PROBLEM:
Copy nothing from the entries below except the lines from the one containing "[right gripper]" through the one containing "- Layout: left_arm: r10", and copy those exactly.

[Recorded data]
Start of Block

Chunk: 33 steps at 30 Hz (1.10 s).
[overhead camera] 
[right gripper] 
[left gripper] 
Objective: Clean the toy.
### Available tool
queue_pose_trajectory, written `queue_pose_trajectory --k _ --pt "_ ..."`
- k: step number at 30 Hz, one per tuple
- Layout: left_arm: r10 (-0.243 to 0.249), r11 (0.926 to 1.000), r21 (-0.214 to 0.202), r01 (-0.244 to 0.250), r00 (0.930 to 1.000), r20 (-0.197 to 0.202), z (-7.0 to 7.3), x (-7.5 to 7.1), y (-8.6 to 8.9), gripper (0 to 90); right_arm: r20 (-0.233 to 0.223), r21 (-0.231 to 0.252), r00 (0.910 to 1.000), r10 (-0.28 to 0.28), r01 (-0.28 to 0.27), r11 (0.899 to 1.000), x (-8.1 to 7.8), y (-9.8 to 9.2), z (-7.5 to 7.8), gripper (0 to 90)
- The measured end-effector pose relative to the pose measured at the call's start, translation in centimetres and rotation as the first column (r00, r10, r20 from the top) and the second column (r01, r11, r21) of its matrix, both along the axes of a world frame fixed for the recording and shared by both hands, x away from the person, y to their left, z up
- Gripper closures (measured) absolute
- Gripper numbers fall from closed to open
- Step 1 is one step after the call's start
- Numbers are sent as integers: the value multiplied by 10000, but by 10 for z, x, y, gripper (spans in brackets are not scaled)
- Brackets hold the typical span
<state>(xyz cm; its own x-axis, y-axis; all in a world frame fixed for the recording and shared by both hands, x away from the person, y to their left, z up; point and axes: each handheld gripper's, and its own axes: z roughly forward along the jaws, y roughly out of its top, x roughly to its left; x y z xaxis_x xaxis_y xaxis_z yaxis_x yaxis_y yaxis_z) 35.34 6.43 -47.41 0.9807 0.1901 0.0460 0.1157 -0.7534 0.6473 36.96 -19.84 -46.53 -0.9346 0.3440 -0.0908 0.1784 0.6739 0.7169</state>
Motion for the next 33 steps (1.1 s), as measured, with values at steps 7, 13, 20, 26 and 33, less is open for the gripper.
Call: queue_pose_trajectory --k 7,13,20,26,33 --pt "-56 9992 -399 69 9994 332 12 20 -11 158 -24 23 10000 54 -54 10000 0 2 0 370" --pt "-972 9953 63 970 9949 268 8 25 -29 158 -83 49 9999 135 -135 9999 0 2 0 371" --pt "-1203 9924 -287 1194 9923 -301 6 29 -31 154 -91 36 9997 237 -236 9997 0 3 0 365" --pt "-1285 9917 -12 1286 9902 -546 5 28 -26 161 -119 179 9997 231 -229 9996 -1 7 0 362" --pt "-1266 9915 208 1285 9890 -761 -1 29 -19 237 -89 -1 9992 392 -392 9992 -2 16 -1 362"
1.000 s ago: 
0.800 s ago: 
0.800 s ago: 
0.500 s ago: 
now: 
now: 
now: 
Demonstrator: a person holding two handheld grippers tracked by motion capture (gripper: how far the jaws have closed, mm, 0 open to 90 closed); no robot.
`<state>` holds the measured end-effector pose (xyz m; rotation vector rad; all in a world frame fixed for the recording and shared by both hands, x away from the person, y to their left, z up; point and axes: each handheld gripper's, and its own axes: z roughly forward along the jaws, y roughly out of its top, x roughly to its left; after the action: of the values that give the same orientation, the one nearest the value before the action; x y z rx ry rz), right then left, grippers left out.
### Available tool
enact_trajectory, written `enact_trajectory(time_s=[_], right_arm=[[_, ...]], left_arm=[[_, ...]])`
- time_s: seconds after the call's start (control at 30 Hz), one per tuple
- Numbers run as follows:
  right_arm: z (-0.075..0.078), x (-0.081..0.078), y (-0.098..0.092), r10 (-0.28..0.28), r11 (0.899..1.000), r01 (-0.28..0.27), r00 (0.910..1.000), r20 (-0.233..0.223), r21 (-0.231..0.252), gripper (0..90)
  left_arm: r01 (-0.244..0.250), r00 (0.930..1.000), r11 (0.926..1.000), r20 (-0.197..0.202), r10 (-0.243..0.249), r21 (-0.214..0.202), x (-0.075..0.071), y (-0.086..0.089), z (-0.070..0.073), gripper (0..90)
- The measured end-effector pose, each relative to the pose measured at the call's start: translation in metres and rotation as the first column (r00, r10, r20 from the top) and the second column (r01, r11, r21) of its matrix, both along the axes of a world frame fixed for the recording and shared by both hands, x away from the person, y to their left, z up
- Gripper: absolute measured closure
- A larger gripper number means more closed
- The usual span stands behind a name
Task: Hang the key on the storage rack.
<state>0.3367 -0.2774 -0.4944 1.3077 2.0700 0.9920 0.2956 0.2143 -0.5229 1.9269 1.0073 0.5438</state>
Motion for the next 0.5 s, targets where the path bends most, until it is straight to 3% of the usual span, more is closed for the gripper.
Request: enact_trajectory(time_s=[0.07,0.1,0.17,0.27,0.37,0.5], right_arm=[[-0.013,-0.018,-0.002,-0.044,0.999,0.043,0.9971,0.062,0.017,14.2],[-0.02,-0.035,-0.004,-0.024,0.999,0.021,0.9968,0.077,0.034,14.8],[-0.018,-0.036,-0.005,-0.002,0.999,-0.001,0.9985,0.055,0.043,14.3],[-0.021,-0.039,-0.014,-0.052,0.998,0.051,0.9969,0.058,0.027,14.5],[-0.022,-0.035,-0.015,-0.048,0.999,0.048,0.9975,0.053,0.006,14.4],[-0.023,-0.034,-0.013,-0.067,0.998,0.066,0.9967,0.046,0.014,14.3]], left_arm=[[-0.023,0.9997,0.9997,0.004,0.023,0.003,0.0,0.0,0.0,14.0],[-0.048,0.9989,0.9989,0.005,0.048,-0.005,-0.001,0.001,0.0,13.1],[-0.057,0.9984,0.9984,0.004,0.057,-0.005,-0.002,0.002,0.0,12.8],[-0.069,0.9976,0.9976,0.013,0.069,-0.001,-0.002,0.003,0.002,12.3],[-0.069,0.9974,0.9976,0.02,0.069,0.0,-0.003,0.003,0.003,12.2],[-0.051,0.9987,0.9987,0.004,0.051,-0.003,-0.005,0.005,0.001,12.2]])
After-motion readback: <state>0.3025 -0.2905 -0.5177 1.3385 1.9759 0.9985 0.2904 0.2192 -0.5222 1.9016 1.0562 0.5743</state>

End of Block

FINISHED TASK:
[right gripper] 
[left gripper] 
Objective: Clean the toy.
### Available tool
queue_pose_trajectory, written `queue_pose_trajectory --k _ --pt "_ ..."`
- k: step number at 30 Hz, one per tuple
- Layout: left_arm: r10 (-0.243 to 0.249), r11 (0.926 to 1.000), r21 (-0.214 to 0.202), r01 (-0.244 to 0.250), r00 (0.930 to 1.000), r20 (-0.197 to 0.202), z (-7.0 to 7.3), x (-7.5 to 7.1), y (-8.6 to 8.9), gripper (0 to 90); right_arm: r20 (-0.233 to 0.223), r21 (-0.231 to 0.252), r00 (0.910 to 1.000), r10 (-0.28 to 0.28), r01 (-0.28 to 0.27), r11 (0.899 to 1.000), x (-8.1 to 7.8), y (-9.8 to 9.2), z (-7.5 to 7.8), gripper (0 to 90)

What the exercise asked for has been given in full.